Going by the contextual, and colloquially referred to definition of "download" (hell the article linked literally says "he watched it for two years" so try to semantic that one out) download in isolation, is the flow of traffic to you, from somewhere else, downloading, downloaded, or a download, that verb usage of it, as opposed to an adjective usage of it, is completely different. The article does not say "download" it says "downloaded, downloading" and any potentially related forms of that word refer to the act of download, of which is being locally and explicitly stored on your device. The only instance where this wouldn't apply is if he didn't download it (notice the verb form usage) and it was actually cached by whatsapp, and that somehow lead to him being arrested.
Which is a possibility, but is also a completely different scenario.
Yes. Again, that's literally what is actually happening.
You keep throwing out these statements like "Oh, well if that's true then we might as well also say this is true" and then "this" turns out to be just the most banal shit.
I genuinely don't think you even know what it is you're trying to argue here. You're either so down in the weeds of some bizarre semantic sophistry that you've lost track of daylight, or you're arguing points that no one else was disagreeing on while acting like you've just dropped the Pentagon Papers.
Either way, I really can't be bothered anymore. I've tried my best, but it's like trying to teach a pigeon to read.

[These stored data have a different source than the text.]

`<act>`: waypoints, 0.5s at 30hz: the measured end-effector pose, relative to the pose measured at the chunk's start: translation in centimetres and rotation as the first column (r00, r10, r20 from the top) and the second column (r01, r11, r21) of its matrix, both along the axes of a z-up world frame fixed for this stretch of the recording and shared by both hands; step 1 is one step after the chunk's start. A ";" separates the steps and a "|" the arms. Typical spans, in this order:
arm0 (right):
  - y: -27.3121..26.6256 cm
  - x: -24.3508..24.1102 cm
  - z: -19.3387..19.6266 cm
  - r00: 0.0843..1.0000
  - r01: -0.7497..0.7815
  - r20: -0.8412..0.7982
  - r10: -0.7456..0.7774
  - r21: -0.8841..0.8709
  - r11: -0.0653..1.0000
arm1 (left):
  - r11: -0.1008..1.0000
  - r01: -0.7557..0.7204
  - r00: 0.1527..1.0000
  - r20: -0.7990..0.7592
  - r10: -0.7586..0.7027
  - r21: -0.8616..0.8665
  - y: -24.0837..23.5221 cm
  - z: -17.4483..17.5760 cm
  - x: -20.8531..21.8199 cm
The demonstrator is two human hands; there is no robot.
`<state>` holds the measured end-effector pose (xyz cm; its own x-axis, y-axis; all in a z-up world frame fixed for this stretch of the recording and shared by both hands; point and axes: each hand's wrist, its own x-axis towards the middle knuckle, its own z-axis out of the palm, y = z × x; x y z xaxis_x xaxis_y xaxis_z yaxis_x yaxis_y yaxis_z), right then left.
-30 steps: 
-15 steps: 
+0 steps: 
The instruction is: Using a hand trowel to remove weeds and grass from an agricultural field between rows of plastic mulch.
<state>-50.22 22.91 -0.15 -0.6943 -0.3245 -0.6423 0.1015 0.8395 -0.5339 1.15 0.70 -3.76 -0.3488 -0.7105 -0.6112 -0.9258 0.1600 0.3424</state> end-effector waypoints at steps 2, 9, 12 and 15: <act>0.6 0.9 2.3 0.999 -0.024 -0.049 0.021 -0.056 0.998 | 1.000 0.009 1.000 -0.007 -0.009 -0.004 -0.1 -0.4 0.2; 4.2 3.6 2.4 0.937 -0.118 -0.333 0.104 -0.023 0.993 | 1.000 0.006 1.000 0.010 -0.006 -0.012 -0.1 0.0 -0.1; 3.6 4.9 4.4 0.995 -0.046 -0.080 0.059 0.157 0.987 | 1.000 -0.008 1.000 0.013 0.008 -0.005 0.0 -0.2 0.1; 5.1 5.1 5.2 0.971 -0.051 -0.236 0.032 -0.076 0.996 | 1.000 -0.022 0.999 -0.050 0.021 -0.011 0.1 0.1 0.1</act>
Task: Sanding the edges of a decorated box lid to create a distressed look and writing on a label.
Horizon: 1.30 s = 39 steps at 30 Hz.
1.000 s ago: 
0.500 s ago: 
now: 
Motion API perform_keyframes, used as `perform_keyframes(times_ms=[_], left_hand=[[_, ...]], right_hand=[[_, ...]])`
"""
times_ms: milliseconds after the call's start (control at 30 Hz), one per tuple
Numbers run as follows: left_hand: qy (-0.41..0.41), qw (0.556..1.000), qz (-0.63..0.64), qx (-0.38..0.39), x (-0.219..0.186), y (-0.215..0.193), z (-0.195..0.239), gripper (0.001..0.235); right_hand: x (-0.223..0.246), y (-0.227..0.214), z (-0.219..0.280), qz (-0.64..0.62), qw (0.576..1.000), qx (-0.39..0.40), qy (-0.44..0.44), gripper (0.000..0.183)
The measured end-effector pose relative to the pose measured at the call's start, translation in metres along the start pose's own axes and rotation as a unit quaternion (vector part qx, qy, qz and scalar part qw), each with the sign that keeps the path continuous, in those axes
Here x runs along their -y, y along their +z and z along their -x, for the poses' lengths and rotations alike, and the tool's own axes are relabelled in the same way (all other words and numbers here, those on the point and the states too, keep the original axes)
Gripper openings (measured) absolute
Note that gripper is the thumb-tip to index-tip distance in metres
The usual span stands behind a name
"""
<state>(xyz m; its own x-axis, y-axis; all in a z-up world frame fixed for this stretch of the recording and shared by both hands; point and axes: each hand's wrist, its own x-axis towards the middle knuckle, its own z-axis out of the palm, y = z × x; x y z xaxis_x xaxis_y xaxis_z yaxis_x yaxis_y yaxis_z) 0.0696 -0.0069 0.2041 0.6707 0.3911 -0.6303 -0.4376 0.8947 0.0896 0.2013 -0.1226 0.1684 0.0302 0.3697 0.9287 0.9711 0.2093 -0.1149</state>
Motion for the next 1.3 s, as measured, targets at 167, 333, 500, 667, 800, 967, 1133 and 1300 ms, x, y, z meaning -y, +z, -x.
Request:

i literally started this entire thread off based on semantic technicalities, why are we acting like this ISN'T what im talking about? Nobody should be shocked by this. I didn't come to argue the legality of holding CP because if i did, it would be very short, it's illegal, plain and simple, that's how the law in the US works.
Noooope, whatsapp by default downloads images and videos sent to you. I know cuz I have to disable it on my device and clean the downloaded shit from my grandpa's device. Grandpa does want it to keep downloading.
Edit: Fixed spelling. Misclicked almost evert N with B, lol
More to the point, anything which displays an image from a remote source has to download the image in order to do so. Whether or not you choose to store that image somewhere permanently, it was still downloaded either way.
Does it? I have never used that app. Ok seems more likely then.